但し、曖昧な点が多く攘夷派が話を過大にし更に芝居になった事から、どこまで事実なのかの真相は、不明である。

・横浜スタジアムのある横浜公園内には、現在も岩亀楼の石灯籠が残されている。

▽岩亀楼の石灯籠

・1862年(文久2年)神奈川宿の「飯盛女」を解禁した。
・1862年(文久2年)9月14日、「生麦事件」武蔵国橘樹郡生麦村(現・神奈川県横浜市鶴見区生麦)付近において、薩摩藩主島津茂久(忠義)の父・島津久光の行列に乱入(身振り手振りで下馬し道を譲るように説明したが、伝わらなかった)した騎馬のイギリス人を、供回りの藩士が殺傷(1名死亡、2名重傷)した。

▽生麦事件の現場

・1864年 港崎遊郭の娼楼は、16軒で406人。局見世は、80軒で600人に増えた。

生麦事件をはじめ、事件が発生する度に幕府は多額の罰金を支払い財政を圧迫した。日本人と異国人を遠ざける為に外国人遊歩道を計画した。

・1864年 – 米、英、仏、蘭の4ヵ国の公使と幕府との間で「横浜居留地覚書」が取り交わされた。その十一条に「外国人遊歩のための長さ四~五マイル、幅二0フィート以上の道路を根岸村を廻って造営し」とある。

・1865年 – 外国人遊歩道が完成する。幕府は、その沿道の民家13軒に外国人用の休憩場「茶屋」を開店させた。当初は、遊歩外人の行動を監視する目的もあった。また、外国人の海水浴が本牧十二天側で流行し「海の家」が出来はじめた。外国人相手の料理店や酒屋から私娼が始まった。

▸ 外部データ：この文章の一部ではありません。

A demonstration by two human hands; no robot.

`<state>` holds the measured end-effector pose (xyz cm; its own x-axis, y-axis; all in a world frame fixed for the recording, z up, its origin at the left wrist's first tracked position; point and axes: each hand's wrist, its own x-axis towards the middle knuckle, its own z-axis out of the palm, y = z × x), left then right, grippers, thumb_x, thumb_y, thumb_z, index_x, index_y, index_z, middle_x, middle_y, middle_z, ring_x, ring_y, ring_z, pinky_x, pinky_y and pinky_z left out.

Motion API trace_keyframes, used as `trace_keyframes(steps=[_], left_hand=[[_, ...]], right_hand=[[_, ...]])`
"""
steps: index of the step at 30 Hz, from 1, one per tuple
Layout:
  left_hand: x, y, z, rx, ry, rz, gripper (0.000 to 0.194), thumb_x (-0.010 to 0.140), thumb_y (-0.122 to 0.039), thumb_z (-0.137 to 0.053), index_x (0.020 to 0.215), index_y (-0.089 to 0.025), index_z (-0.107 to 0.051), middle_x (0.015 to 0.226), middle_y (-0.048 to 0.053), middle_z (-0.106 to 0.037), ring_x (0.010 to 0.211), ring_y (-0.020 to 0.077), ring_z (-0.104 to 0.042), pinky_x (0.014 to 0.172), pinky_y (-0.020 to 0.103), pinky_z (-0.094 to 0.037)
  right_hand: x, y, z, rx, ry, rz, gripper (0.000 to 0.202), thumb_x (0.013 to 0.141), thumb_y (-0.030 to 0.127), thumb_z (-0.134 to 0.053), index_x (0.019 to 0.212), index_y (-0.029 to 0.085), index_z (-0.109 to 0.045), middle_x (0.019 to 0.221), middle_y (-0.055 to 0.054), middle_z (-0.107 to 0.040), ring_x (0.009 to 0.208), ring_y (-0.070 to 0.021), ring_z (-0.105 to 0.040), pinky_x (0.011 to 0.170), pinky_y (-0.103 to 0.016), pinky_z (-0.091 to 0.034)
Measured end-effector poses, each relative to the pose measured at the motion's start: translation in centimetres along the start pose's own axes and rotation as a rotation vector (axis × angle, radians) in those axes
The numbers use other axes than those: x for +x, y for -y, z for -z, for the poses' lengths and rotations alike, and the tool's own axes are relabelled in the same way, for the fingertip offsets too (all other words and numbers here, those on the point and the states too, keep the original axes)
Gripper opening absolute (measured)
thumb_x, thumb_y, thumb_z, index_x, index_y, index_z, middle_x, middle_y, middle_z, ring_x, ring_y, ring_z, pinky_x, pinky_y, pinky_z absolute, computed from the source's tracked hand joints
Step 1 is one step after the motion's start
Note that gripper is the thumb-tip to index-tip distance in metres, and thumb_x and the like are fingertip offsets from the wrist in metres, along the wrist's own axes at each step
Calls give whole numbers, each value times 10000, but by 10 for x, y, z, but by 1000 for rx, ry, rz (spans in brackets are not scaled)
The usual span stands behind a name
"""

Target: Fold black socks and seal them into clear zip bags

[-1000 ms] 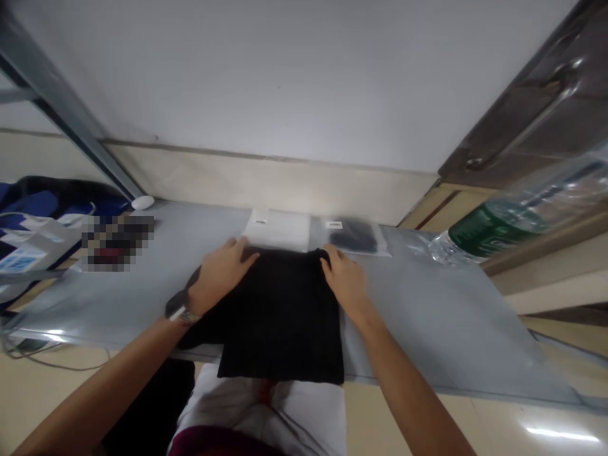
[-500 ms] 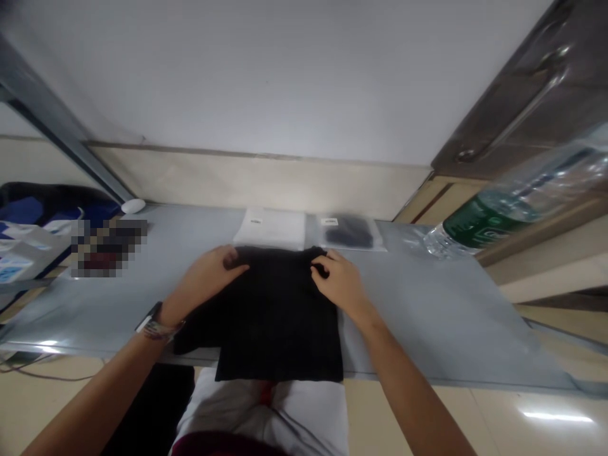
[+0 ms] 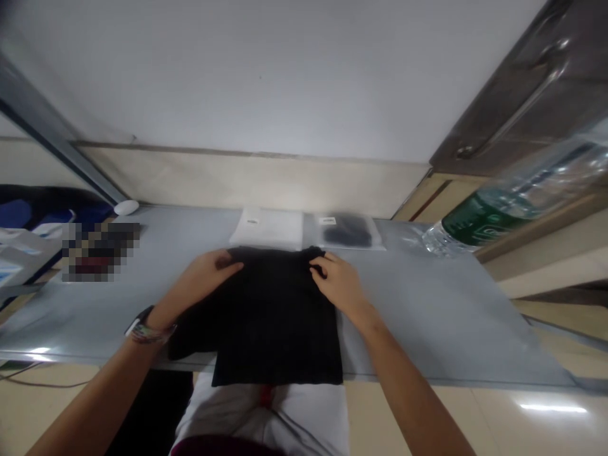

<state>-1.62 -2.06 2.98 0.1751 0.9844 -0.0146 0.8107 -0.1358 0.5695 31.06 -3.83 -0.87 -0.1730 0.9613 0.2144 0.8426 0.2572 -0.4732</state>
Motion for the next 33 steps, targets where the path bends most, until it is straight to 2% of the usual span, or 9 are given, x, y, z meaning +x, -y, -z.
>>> trace_keyframes(steps=[6, 11, 15, 18, 21, 24, 27, 30, 33], left_hand=[[-11, -4, 1, -43, -25, -41, 321, 1020, -521, -483, 842, -256, -513, 827, 30, -665, 799, 259, -642, 753, 385, -483], [-11, -4, -4, -140, -36, 61, 450, 907, -602, -676, 1136, -236, -548, 1136, 118, -743, 1077, 347, -722, 916, 476, -552], [-9, -10, -1, -296, 15, 36, 493, 894, -457, -685, 1304, -250, -507, 1166, 110, -758, 1107, 336, -738, 934, 479, -572], [-10, -17, 4, -339, 22, 5, 466, 885, -406, -684, 1305, -266, -535, 1127, 76, -766, 1094, 322, -738, 965, 480, -561], [-12, -23, 8, -356, 15, -19, 390, 878, -352, -677, 1240, -260, -563, 1073, 43, -766, 1028, 289, -742, 950, 449, -559], [-16, -27, 11, -355, -3, -25, 328, 882, -308, -662, 1191, -249, -570, 1016, 23, -759, 953, 254, -734, 891, 407, -565], [-20, -33, 16, -407, 4, 16, 339, 910, -381, -685, 1194, -247, -559, 956, 11, -738, 814, 218, -715, 752, 355, -573], [-23, -38, 18, -564, 54, -8, 391, 976, -509, -642, 1251, -248, -543, 846, -18, -692, 635, 167, -658, 630, 311, -558], [-22, -43, 13, -618, 39, -178, 409, 1018, -469, -613, 1352, -241, -545, 883, 6, -710, 778, 189, -713, 783, 343, -603]], right_hand=[[1, 1, 0, 20, 7, -6, 268, 966, 275, -591, 1103, 267, -821, 824, -19, -682, 686, -184, -620, 660, -328, -467], [-2, 11, 5, -22, -36, -38, 271, 986, 266, -565, 1047, 262, -829, 855, -39, -711, 728, -205, -661, 683, -349, -501], [-24, 55, 5, -67, -255, 47, 253, 1033, 314, -558, 1070, 245, -798, 940, -85, -728, 888, -255, -705, 796, -390, -567], [-43, 104, -8, -5, -210, 187, 206, 993, 333, -658, 1157, 227, -725, 1057, -106, -726, 1024, -294, -702, 866, -427, -608], [-47, 144, -26, -49, -146, 153, 382, 849, 388, -844, 1110, 187, -650, 1024, -124, -705, 961, -335, -690, 755, -462, -628], [-39, 164, -38, -61, -171, 94, 395, 810, 306, -848, 1093, 205, -592, 1014, -133, -703, 951, -346, -691, 728, -457, -623], [-32, 167, -36, 22, -163, 66, 266, 841, 176, -714, 1057, 236, -571, 989, -100, -715, 867, -292, -704, 661, -379, -584], [-32, 156, -29, 269, -124, 7, 136, 866, 148, -608, 946, 248, -563, 873, -35, -692, 727, -217, -681, 646, -331, -560], [-36, 133, -27, 689, -122, -145, 75, 888, 253, -633, 918, 255, -565, 810, 1, -667, 732, -199, -699, 690, -334, -620]])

公娼の「横浜遊郭」に対して、本牧界隈の外国人遊歩道に私娼が発生し「曖昧屋」「もぐり屋」と呼ばれた。後に入港した外国人を港から人力車で勧誘する形が整い「チャブ屋」と呼ばれる。

という経緯から本牧の「チャブ屋」へと、やっと辿り着く訳です。せっかくなので、公娼の「横浜遊郭」に関しても記載しておきます。

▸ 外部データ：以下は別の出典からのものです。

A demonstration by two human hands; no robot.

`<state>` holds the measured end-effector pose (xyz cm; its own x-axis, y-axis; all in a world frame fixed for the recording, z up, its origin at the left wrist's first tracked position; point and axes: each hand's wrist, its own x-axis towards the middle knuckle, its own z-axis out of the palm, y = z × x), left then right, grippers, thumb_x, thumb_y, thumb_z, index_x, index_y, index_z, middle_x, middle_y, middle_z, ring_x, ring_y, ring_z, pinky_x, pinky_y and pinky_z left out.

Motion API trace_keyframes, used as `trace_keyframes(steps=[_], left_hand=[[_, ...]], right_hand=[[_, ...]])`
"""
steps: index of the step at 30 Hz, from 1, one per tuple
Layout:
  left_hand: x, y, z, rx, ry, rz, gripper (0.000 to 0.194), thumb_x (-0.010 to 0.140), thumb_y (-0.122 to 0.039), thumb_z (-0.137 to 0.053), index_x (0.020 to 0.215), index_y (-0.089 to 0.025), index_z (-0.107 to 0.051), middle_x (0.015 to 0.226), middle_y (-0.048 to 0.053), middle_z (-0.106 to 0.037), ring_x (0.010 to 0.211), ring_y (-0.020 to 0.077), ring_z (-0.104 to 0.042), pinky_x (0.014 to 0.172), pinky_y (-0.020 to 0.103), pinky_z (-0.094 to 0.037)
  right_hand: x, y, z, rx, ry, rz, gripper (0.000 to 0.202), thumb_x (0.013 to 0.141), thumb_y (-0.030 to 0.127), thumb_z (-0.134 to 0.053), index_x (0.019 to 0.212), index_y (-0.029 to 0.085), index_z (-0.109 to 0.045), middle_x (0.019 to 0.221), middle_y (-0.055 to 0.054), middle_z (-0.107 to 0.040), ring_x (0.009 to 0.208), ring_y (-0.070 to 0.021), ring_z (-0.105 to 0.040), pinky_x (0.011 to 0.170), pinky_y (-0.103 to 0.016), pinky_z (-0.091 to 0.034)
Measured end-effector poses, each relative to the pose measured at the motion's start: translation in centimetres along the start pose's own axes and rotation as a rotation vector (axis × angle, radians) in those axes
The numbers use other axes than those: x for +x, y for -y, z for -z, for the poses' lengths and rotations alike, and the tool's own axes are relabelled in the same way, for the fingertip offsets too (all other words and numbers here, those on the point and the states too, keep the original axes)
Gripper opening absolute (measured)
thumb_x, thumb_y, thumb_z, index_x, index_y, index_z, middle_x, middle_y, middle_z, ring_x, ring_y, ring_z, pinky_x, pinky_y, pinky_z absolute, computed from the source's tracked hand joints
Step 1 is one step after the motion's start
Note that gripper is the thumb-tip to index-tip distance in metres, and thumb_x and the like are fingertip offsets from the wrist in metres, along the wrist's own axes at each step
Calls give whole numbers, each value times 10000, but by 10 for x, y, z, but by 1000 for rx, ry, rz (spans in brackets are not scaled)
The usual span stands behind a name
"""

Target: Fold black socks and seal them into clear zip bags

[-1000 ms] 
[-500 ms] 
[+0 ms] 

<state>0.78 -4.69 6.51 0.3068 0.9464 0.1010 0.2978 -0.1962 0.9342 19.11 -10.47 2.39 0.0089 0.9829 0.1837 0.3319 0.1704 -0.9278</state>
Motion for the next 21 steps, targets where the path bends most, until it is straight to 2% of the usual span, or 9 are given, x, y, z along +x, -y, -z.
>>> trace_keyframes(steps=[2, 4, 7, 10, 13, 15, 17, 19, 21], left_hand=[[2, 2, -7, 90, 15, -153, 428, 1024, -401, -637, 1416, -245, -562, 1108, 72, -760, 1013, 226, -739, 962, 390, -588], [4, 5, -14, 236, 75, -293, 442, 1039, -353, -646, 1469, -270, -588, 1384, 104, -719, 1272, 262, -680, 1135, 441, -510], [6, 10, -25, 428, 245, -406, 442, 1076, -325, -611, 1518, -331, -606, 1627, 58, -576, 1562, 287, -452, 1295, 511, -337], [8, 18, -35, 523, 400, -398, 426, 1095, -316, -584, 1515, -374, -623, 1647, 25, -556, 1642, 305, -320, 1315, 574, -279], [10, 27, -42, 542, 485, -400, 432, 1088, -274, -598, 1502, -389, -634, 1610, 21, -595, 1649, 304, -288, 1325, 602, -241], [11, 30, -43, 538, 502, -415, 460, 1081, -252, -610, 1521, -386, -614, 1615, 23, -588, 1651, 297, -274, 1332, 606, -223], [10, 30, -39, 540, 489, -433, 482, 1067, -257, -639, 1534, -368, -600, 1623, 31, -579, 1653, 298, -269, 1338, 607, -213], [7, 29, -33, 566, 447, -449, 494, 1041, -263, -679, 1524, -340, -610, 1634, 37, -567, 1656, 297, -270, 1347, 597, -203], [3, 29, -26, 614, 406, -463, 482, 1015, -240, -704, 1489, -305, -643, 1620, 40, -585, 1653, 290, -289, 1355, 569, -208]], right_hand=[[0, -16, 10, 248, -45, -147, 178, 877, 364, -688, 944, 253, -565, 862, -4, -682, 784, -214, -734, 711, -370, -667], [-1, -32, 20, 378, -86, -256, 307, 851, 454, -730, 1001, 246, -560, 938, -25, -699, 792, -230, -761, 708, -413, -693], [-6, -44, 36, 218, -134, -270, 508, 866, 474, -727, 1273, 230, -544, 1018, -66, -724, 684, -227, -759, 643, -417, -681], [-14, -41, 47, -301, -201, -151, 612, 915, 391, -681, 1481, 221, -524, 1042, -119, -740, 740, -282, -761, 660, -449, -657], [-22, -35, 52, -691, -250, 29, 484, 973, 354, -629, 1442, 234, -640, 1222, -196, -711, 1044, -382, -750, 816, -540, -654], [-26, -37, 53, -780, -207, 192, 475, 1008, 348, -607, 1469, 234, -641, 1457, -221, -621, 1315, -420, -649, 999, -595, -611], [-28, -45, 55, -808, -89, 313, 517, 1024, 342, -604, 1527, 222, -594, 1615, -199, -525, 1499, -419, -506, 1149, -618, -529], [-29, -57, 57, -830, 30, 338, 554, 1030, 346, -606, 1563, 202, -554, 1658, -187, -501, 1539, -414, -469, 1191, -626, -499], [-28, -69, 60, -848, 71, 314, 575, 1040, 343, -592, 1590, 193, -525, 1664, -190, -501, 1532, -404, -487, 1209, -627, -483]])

・1866年(慶応2年)12月、港崎遊郭は、豚肉料理屋から出火した豚屋火事により焼失し、太田町仮設(現在の県立歴史博物館側)へ移転。跡地が横浜公園となる。
・1867年(慶応3年)7月、「吉原遊郭」として沼地だった吉原町(現在の大岡川沿い)8千坪を埋立て開業(移転)した。
・1871年(明治4年)12月、吉原遊郭が再び火事のため焼失し、長者町仮設へ移転。
・1872年(明治5年)11月、マリア・ルス号事件をきっかけに、芸娼妓解放令が出された。遊女たちは妓楼から解放されたが、売春そのものを禁止しておらず、妓楼で自由意思に基いて個人的に契約をして遊女に戻ったりして大きな変化は無かった。

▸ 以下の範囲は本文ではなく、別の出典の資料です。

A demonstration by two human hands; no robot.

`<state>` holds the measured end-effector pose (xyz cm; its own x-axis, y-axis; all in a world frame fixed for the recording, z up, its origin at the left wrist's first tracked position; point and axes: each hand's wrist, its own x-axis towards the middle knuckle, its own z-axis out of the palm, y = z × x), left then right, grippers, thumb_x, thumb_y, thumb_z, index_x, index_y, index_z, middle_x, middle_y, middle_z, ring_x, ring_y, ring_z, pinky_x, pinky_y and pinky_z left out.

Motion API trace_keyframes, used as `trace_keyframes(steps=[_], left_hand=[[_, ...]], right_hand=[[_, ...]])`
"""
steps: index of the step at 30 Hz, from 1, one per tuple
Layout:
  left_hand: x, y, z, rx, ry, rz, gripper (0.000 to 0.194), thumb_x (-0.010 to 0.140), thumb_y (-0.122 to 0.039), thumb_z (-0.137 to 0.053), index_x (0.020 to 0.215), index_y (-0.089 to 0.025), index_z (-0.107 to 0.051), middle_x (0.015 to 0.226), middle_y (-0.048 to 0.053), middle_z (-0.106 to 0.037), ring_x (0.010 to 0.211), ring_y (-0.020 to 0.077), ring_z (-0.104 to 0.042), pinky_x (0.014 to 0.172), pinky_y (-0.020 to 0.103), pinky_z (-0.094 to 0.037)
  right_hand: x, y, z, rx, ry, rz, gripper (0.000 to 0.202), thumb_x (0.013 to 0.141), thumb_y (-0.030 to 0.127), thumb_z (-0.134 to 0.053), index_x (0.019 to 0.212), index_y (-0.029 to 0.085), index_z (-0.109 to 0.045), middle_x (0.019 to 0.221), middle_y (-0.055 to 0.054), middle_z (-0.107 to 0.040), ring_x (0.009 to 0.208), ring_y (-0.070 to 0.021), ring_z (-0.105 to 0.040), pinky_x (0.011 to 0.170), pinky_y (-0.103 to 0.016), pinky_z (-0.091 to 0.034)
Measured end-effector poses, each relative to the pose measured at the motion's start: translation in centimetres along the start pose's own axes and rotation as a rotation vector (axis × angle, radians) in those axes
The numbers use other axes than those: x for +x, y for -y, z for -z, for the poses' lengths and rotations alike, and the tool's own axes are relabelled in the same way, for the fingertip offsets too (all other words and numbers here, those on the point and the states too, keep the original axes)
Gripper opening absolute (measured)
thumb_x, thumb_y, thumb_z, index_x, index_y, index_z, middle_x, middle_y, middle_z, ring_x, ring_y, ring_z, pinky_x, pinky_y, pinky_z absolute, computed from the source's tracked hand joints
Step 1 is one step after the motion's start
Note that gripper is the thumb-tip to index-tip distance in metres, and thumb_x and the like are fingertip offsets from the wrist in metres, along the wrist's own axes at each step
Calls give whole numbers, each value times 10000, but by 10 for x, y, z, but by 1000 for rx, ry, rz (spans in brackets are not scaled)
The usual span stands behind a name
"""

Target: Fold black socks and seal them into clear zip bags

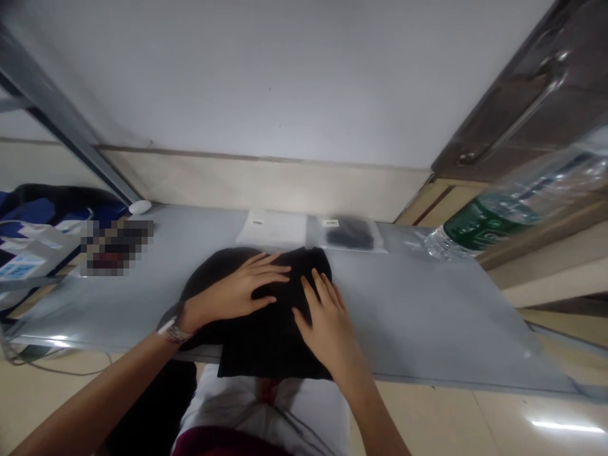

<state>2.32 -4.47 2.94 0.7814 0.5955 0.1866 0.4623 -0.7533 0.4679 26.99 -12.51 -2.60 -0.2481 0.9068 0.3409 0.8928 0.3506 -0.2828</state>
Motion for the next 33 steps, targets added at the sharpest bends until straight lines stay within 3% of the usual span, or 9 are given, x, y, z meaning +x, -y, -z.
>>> trace_keyframes(steps=[5, 10, 13, 16, 19, 22, 27, 30, 33], left_hand=[[-14, 4, 0, 92, 61, 15, 494, 991, -180, -699, 1472, -283, -654, 1559, 38, -647, 1584, 291, -437, 1305, 513, -345], [-11, 1, -6, 150, 37, 22, 524, 960, -104, -653, 1459, -261, -634, 1513, 58, -678, 1497, 307, -533, 1242, 510, -422], [-6, -6, -6, 161, -16, 0, 638, 925, -35, -606, 1519, -265, -567, 1494, 82, -662, 1446, 309, -553, 1223, 514, -440], [-3, -10, -6, 130, -88, 12, 792, 898, 12, -563, 1622, -281, -426, 1604, 117, -543, 1475, 310, -511, 1225, 529, -439], [1, -7, -6, 55, -138, 29, 823, 884, -29, -642, 1627, -282, -395, 1661, 132, -479, 1537, 333, -442, 1261, 572, -390], [9, 0, -4, -81, -179, 31, 699, 899, -163, -767, 1539, -263, -504, 1626, 136, -533, 1579, 355, -397, 1291, 590, -344], [27, 0, 5, -448, -332, 157, 292, 997, -399, -717, 1223, -215, -702, 1282, 98, -765, 1212, 296, -715, 1120, 475, -540], [37, -3, 12, -559, -441, 256, 307, 1005, -460, -695, 1175, -205, -710, 1212, 78, -780, 1142, 278, -725, 1055, 429, -570], [44, 0, 16, -555, -542, 322, 300, 1003, -443, -682, 1178, -200, -696, 1225, 71, -769, 1174, 276, -700, 1063, 423, -554]], right_hand=[[-1, -14, -4, 7, 18, -5, 573, 1046, 340, -576, 1603, 213, -526, 1652, -180, -519, 1525, -377, -505, 1231, -593, -473], [7, -20, 4, 11, 15, 31, 610, 958, 205, -597, 1567, 217, -564, 1569, -162, -603, 1434, -368, -588, 1189, -579, -520], [14, -24, 12, 3, -3, 65, 524, 931, 174, -600, 1446, 240, -674, 1474, -140, -671, 1344, -365, -648, 1146, -582, -548], [25, -28, 21, 79, -59, 90, 339, 919, 180, -614, 1201, 247, -789, 1422, -136, -690, 1301, -362, -663, 1104, -572, -569], [43, -31, 31, 313, -101, 80, 217, 903, 191, -618, 1011, 259, -793, 1411, -111, -699, 1311, -326, -658, 1123, -528, -546], [63, -34, 40, 585, -39, -1, 213, 887, 223, -605, 993, 268, -784, 1250, -62, -782, 1221, -285, -709, 1117, -476, -526], [94, -34, 49, 1038, 113, -371, 120, 803, 366, -747, 784, 248, -744, 767, 1, -737, 826, -236, -719, 803, -352, -572], [104, -26, 47, 1497, 132, -619, 321, 741, 539, -844, 862, 257, -750, 858, -44, -786, 955, -290, -750, 818, -381, -600], [105, -14, 38, 1835, 254, -672, 522, 731, 721, -820, 976, 264, -757, 1031, -93, -823, 1199, -355, -725, 940, -466, -616]])
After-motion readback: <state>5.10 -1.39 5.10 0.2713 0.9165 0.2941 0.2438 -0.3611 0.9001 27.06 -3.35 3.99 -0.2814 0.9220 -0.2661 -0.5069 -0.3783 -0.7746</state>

前借金(貧農の娘の身売り等)で縛られた遊女たちが解放され、本牧方面の私娼(後の、チャブ屋)に流れた遊女もいたと思われる。

・1872年(明治5年)11月、「高島町遊郭」高島町(以前の東横線高島町駅付近)で開業(移転)した。
・1888年(明治21年)6月、「永真遊郭」永楽町・真金町で開業(移転)した。約2万坪の広さを誇る永真遊郭として開業した。
・1900年(明治33年)内務省令として“娼妓は名簿に登録され、警察が管理する”娼妓取締規則が公布。娼妓が届出し、国が営業を許すという「公娼制度」が確立された。
・1908年(明治41年)永真遊郭には貸座敷が67軒、娼妓が1,463人。大正中期になると、貸座敷が80余軒、娼妓の数は1,800人を超え、隆盛を極めた。
・1945年(昭和20年)8月、民間に進駐軍向けの特殊慰安施設協会(RAA:Recreation and Amusement Association)を設置する。半年で閉鎖。
・1946年(昭和21年)2月、娼妓取締規則が廃止された。行き場を失った慰安婦が街娼となり急増。
・1946年(昭和21年)11月、街娼を管理するため、“特定区域の特殊飲食店で警察の監視下のもと売春行為を許可する”「私娼の取締並びに発生の防止及び保護対策」が発令。
・1958年(昭和33年)3月、売春防止法により遊郭(赤線)が廃止。

このように、横浜遊郭は約100年の歴史に終止符を打ちました。外国人を東京に近い神奈川宿(遊女・飯盛女)から遠ざける為に、何もなかった横浜に港をつくり関内に封じ込めようと遊郭(公娼)を開設しました。更に生麦事件等のトラブルを避ける為に、本牧界隈に外国人遊歩道をつくりますがチャブ屋(私娼)が発生してきます。戦後においても、進駐軍から「善良な婦女子を守るために」という名目で特殊慰安施設が開設されました。本牧とは、華やかなアメリカ文化で煌びやかなイメージを残していますが、過去に政府・外国人、そして女性の問題を外すことが出来ない歴史を持った地域であることを忘れてはいけません。

【参考】
川元祥一(1997) 『開港慰安婦と被差別部落-戦後RAA慰安婦への軌跡-』 三一書房

コメント

  1. お褒めのお言葉、ありがとうございます。いつも、本牧の図書館に行って、
    郷土資料やら、本牧関連書籍を探すのが日課となっています。
    マイペースですが、これからも「本牧グラフィティ」を宜しくお願いします。

  2. サクラ より:

    丁寧で、分かりやすい解説、
    楽しく読ませて頂きました。
    優しい人柄が伺えますね〜。
    これからも、
    本牧の色々を綴って下さい。